Recommended Viewing: Lake Mungo

Lake Mungo is a unique little horror film. Formally it lies somewhere between the reality-tv "Paranormal Activity" and HBO's "Paradise Lost: The Child Murders at Robin Hood Hills." It's a ghost story at its heart, but it has the look and smell of any recent documentaries. This is a film that doesn't rely on cheap cat scares or gross-out gore. There is no torture porn in Lake Mungo's cinematic DNA. It has a story to tell, a story with twists and turns and revelations and red herrings, and it tells it superbly. The film begins with slow shots of South Wales, Australia. The Palmer family--father, mother, brother, and sister--are enjoying a lazy summer afternoon at a local lake (not Lake Mungo, that comes later).
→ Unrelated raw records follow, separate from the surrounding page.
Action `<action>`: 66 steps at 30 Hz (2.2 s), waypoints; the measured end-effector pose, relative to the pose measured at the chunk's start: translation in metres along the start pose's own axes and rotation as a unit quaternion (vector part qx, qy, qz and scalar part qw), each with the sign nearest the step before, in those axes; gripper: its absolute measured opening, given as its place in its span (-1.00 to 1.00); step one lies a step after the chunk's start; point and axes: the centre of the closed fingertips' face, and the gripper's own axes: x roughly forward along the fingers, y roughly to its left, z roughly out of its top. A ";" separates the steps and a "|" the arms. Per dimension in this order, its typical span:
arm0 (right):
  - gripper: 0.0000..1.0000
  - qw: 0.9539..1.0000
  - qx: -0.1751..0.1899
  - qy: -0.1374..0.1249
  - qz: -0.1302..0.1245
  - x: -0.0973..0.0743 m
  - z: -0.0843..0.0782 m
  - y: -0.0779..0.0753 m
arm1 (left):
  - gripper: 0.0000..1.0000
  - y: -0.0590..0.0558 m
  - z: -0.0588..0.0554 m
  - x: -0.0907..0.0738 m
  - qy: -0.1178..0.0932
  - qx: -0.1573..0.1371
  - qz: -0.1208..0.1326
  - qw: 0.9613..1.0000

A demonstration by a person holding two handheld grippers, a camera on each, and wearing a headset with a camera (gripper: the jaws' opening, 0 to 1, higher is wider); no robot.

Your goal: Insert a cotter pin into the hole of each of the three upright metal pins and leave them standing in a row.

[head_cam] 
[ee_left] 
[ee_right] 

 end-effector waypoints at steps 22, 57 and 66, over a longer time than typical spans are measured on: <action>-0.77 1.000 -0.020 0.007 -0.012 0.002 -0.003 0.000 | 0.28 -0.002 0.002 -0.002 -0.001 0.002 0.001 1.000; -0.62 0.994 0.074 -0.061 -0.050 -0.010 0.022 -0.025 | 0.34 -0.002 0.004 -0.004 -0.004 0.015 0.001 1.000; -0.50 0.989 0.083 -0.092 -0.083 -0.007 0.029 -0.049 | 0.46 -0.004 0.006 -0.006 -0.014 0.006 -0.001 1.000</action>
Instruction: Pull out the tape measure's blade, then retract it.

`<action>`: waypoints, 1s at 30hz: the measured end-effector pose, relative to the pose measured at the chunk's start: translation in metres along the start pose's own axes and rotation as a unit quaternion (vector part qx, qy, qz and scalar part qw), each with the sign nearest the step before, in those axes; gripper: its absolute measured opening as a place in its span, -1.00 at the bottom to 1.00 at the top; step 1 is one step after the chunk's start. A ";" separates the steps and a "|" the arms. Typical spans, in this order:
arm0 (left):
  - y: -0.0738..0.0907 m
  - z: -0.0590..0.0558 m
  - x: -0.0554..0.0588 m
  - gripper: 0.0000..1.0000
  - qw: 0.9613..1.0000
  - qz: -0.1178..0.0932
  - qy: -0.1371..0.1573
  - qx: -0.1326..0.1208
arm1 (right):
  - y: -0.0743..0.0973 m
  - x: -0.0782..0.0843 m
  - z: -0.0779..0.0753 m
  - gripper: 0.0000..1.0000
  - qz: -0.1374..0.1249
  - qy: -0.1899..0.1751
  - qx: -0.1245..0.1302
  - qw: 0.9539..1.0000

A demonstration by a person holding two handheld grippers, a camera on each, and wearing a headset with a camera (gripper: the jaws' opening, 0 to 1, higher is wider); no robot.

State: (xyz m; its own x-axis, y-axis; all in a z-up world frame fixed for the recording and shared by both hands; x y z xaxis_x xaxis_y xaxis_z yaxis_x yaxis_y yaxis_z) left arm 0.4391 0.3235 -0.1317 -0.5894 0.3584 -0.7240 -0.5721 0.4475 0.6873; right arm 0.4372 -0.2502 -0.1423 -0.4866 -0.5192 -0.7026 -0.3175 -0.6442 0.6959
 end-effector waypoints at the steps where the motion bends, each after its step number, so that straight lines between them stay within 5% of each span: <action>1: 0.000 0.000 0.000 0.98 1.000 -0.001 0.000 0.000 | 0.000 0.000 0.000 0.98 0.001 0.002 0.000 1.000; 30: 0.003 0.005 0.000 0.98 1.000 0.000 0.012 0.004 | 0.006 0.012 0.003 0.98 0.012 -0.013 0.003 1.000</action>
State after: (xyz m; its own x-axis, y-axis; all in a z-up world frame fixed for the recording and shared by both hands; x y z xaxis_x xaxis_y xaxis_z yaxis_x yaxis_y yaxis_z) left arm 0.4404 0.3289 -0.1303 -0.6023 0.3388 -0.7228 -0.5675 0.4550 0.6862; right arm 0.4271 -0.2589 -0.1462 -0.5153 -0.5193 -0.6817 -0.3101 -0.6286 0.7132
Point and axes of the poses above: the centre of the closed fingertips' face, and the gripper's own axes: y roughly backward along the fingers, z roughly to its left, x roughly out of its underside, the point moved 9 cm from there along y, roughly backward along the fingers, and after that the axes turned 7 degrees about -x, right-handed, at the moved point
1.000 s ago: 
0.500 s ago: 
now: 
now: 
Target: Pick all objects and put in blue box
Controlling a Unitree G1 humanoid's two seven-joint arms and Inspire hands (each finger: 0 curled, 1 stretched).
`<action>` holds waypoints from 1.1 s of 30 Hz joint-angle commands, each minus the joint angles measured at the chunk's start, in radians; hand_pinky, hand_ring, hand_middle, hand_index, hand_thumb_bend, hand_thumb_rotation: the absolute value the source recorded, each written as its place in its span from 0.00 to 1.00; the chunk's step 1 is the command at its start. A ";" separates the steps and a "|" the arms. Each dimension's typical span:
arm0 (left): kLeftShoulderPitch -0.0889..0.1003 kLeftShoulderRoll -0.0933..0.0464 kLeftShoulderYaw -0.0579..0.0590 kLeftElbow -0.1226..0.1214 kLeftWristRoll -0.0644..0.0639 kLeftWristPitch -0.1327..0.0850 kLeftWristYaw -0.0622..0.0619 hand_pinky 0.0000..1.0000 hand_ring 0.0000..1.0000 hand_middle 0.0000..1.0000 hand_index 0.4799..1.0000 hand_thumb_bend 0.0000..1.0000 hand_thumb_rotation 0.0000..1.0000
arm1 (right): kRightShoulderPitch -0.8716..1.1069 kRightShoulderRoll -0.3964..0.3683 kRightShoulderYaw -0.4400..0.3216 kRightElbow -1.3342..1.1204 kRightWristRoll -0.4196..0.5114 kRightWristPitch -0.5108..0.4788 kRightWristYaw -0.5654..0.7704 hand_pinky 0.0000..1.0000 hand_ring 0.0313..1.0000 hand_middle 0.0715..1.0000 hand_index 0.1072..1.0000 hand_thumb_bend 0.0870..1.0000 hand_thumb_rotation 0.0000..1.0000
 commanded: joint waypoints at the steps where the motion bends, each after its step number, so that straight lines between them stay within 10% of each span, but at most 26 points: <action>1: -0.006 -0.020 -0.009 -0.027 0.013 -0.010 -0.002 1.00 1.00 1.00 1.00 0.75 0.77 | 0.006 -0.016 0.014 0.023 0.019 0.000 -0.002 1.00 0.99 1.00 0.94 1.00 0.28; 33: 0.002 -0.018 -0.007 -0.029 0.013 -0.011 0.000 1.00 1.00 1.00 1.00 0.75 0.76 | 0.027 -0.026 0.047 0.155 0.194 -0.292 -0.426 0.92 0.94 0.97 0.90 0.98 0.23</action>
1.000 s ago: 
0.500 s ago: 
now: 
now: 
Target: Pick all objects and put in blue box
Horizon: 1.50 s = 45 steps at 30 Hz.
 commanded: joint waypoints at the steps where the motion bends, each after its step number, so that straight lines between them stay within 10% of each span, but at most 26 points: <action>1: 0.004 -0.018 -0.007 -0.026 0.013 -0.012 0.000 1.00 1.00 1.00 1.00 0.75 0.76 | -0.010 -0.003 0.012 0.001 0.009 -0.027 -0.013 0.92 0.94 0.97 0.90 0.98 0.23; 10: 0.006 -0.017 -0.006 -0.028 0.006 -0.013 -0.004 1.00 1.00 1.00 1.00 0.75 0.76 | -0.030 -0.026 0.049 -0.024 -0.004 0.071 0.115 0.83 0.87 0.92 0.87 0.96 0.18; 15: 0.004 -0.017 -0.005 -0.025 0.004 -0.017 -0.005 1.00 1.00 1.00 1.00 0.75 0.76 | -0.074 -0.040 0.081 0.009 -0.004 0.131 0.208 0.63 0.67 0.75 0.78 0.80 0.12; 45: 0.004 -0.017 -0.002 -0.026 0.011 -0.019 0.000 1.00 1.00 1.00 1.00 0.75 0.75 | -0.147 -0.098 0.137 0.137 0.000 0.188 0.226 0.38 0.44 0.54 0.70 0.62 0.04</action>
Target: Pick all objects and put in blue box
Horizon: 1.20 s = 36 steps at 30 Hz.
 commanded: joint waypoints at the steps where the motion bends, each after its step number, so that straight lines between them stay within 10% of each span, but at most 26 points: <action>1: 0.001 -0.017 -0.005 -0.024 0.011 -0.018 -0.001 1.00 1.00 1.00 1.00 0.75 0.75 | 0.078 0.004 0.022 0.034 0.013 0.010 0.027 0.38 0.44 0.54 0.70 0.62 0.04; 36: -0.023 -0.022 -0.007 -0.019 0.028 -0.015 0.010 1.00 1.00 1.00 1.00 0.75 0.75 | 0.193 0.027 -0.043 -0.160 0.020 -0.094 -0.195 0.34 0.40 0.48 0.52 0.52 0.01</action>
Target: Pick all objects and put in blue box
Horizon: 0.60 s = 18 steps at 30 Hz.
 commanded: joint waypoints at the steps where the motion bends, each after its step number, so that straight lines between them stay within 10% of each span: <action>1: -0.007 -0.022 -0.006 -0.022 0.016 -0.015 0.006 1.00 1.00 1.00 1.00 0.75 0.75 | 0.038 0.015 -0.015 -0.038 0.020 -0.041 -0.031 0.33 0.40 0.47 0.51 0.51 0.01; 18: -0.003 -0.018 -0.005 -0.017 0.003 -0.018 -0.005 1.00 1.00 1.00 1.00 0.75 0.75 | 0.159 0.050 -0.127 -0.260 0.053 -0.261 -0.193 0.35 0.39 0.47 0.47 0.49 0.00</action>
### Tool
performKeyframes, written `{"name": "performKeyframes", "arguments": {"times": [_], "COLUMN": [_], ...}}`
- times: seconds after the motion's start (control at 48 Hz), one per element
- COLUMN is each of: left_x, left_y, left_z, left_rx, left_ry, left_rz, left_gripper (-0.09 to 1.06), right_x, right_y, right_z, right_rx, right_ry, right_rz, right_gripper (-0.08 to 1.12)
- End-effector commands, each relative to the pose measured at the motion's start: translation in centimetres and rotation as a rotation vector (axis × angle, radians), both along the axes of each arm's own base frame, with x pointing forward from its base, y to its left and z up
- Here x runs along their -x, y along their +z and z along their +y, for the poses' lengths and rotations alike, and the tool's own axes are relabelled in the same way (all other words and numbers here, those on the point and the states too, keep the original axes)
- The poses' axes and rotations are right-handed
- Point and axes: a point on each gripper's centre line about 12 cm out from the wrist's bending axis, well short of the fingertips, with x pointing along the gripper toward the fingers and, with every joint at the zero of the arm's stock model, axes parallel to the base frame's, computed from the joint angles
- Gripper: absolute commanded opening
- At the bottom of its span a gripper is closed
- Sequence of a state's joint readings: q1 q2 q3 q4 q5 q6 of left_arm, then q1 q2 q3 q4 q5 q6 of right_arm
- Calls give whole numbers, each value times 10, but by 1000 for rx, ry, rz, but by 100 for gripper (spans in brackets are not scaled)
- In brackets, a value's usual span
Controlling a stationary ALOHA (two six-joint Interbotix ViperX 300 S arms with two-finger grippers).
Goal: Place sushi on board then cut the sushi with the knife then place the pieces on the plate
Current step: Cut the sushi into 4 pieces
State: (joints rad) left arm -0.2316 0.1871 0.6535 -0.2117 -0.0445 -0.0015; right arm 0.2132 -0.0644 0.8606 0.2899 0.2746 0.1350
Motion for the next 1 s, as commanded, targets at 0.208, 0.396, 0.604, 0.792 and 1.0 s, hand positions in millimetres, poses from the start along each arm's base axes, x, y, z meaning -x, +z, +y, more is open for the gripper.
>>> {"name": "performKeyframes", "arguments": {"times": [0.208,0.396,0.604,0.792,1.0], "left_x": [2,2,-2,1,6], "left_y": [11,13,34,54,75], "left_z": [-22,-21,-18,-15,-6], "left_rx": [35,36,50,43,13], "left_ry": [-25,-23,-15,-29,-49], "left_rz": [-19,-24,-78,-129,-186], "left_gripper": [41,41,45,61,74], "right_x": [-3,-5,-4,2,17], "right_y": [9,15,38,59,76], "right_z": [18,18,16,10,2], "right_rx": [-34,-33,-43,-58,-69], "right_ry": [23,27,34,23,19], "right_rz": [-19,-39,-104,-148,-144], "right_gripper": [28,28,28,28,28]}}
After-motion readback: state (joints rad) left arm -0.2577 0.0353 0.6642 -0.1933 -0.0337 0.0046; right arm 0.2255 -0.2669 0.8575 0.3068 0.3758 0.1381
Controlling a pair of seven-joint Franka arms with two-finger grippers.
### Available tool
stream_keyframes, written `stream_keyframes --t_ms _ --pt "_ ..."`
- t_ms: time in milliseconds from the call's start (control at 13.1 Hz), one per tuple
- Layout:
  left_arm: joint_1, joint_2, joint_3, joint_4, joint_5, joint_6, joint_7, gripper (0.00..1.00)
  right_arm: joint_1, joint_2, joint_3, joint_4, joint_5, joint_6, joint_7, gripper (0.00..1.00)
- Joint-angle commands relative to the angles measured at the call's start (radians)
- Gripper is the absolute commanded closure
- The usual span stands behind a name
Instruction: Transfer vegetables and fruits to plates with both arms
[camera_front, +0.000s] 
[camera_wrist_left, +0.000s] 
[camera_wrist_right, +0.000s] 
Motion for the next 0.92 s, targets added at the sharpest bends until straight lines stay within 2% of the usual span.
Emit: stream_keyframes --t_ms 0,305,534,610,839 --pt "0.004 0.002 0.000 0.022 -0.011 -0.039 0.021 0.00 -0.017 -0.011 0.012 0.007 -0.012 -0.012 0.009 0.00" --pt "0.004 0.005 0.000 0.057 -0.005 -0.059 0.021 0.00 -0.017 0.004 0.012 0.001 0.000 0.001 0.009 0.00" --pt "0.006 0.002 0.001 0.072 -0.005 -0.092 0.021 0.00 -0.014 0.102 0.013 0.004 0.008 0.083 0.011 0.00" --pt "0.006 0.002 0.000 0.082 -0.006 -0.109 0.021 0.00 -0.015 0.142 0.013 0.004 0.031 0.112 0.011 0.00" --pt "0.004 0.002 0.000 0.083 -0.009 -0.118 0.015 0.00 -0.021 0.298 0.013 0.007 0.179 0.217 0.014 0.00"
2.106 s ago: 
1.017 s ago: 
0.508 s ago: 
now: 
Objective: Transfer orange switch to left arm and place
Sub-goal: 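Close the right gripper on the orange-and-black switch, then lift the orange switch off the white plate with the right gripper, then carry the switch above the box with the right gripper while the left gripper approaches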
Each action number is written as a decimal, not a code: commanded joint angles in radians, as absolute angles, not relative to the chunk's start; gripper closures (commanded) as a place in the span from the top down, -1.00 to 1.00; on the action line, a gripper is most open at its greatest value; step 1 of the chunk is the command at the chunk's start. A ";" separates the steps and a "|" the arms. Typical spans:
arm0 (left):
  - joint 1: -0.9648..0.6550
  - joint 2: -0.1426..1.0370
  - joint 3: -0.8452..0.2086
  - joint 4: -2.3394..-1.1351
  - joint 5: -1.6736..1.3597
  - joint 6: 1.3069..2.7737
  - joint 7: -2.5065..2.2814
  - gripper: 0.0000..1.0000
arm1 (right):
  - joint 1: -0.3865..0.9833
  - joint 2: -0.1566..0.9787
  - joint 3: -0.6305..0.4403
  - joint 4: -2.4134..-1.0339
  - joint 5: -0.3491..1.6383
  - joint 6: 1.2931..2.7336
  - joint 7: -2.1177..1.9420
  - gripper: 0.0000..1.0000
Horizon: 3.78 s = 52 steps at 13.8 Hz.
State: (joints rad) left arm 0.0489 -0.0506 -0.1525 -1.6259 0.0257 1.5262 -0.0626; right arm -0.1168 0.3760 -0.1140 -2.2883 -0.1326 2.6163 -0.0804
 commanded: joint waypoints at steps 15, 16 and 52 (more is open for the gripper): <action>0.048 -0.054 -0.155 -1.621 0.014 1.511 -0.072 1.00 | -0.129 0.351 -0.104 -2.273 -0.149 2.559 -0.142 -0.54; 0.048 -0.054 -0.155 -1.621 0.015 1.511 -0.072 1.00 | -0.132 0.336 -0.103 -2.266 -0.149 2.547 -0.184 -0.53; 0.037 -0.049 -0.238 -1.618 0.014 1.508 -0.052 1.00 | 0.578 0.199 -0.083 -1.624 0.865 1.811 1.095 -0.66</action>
The sister, Alice, disappears and is found dead by police divers. The family is devastated. They each retreat into their private griefs. But then the twists start slowly unfurling. The mother visits a psychic who uses hypnosis to unlock dreams. The brother captures what looks like a ghostly image of Alice on film and becomes obsessed with photography. Cameras in the house capture odd images, but what are they? As soon as you think you know what's happening, another twist snaps into place and the ground under your feet shifts. It's beautiful, really. Was Alice troubled? Was she murdered? As the film goes on, signs point to a secret buried at Lake Mungo. Haunted by Alice's death, the family travels to the park and confronts Alice's secret. It's difficult to write this without giving spoilers, but it's necessary. Every year I make a point of watching all of the After Dark Horrorfest films. The festival typically offers 6 to 9 movies and the plot, style and quality run the full spectrum. There is a complete stinker every year, some films with heart or great visuals and there is always one that stands out far, far above the rest. In 2010, that's Lake Mungo. As I'm writing this I see it's been slated for a 2011 remake for American audiences. But you should probably just watch the original. It's available right now on DVD and on Netflix.